--- Problem statement ---
Practice item. Set the material below down again exactly, with no pictures.

-=-=-

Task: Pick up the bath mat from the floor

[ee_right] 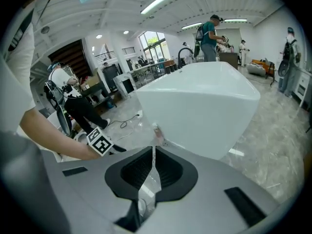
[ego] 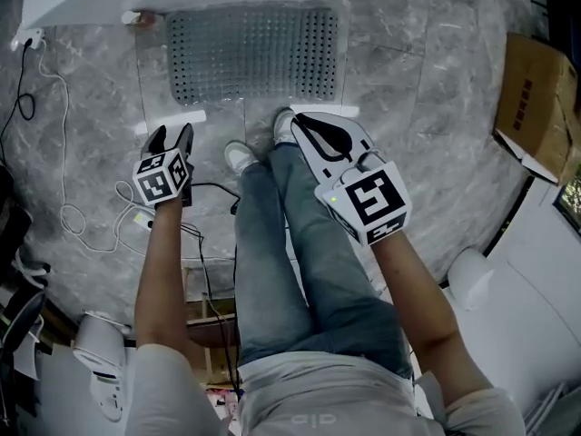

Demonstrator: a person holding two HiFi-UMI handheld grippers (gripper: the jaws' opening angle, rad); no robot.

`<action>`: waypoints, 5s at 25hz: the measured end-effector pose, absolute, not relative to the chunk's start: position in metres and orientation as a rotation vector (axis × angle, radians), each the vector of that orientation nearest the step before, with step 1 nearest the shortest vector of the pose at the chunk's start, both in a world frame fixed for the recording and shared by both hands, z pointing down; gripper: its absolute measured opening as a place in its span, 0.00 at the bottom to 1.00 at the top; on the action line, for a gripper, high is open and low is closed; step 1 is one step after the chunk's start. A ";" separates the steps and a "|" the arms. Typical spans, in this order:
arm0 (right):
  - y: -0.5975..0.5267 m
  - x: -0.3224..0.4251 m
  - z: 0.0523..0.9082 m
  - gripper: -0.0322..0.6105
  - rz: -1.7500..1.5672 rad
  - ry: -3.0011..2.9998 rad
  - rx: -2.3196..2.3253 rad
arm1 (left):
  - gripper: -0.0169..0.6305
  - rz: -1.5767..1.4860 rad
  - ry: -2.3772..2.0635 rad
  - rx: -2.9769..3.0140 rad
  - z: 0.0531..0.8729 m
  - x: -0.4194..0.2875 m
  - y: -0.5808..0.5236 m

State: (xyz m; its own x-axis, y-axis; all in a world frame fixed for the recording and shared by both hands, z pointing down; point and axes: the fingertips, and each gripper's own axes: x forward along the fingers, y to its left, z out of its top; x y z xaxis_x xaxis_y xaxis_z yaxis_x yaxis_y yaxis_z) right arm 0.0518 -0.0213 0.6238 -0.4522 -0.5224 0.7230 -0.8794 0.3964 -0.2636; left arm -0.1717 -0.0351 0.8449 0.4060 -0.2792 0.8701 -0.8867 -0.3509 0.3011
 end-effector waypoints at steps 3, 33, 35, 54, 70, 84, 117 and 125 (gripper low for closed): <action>-0.024 0.045 0.655 0.10 0.869 -2.107 1.190 | 0.44 0.983 -0.992 1.843 0.887 -0.177 -0.031; -0.044 0.058 0.897 0.10 0.939 -2.104 1.111 | 0.54 1.314 -1.031 1.685 1.204 -0.202 -0.041; -0.046 0.058 0.905 0.10 0.940 -2.108 1.104 | 0.55 1.305 -1.034 1.668 1.220 -0.204 -0.042; -0.074 0.069 0.926 0.10 0.908 -2.197 1.046 | 0.56 1.205 -1.096 1.554 1.259 -0.218 -0.041; -0.060 0.073 0.915 0.09 0.956 -2.181 1.040 | 0.23 1.231 -1.008 1.561 1.222 -0.200 -0.028; -0.033 0.079 0.864 0.09 1.031 -2.141 1.066 | 0.10 1.226 -0.971 1.659 1.148 -0.182 -0.006; -0.012 0.076 0.693 0.09 1.043 -2.180 1.084 | 0.09 1.020 -1.193 1.627 0.899 -0.192 -0.010; -0.009 0.069 0.652 0.09 1.011 -2.189 1.081 | 0.09 0.920 -1.216 1.611 0.837 -0.195 -0.002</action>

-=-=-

--- Expected answer ---
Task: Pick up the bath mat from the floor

[ee_right] 
[ego] 

Demonstrator: a person holding two HiFi-UMI handheld grippers (gripper: the jaws' opening angle, rad); no robot.

`<action>`: waypoints, 5s at 25hz: the measured end-effector pose, absolute, not relative to the chunk's start: position in metres and orientation as a rotation vector (axis × angle, radians), each the vector of that orientation nearest the step before, with step 1 nearest the shortest vector of the pose at the chunk's start, both in a world frame fixed for the recording and shared by both hands, z pointing down; gripper: its absolute measured opening as a place in its span, 0.00 at the bottom to 1.00 at the top; on the action line, for a gripper, high is open and low is closed; step 1 is one step after the chunk's start. A ";" separates the steps and a "|" the arms. Typical spans, in this order:
arm0 (right):
  - y: -0.5975..0.5267 m
  - x: -0.3224..0.4251 m
  - z: 0.0523..0.9082 m
  - gripper: -0.0322..0.6105
  - rz: -1.7500..1.5672 rad
  - ry: -3.0011..2.9998 rad
  - rx: -2.3196..2.3253 rad
arm1 (left):
  - gripper: -0.0169..0.6305
  - rz: -1.5767..1.4860 rad
  - ry: -2.3772..2.0635 rad
  - rx: -2.9769..3.0140 rad
  - z: 0.0531..0.8729 m
  - x: -0.4194..0.2875 m
  - y: -0.5808..0.5236 m

State: (xyz m; its own x-axis, y-axis; all in a world frame fixed for the recording and shared by both hands, z pointing down; point and axes: the fingertips, and each gripper's own axes: x forward along the fingers, y to its left, z out of its top; x y z xaxis_x xaxis_y xaxis_z yaxis_x yaxis_y yaxis_z) right arm 0.0518 -0.0213 0.6238 -0.4522 -0.5224 0.7230 -0.8794 0.3964 -0.2636; left arm -0.1717 -0.0351 0.8449 0.4060 -0.2792 0.8701 -0.8867 -0.3509 0.3011
 end-effector waypoints at steps 3, 33, 35, 54, 70, 84, 117 and 125 (gripper low for closed): <action>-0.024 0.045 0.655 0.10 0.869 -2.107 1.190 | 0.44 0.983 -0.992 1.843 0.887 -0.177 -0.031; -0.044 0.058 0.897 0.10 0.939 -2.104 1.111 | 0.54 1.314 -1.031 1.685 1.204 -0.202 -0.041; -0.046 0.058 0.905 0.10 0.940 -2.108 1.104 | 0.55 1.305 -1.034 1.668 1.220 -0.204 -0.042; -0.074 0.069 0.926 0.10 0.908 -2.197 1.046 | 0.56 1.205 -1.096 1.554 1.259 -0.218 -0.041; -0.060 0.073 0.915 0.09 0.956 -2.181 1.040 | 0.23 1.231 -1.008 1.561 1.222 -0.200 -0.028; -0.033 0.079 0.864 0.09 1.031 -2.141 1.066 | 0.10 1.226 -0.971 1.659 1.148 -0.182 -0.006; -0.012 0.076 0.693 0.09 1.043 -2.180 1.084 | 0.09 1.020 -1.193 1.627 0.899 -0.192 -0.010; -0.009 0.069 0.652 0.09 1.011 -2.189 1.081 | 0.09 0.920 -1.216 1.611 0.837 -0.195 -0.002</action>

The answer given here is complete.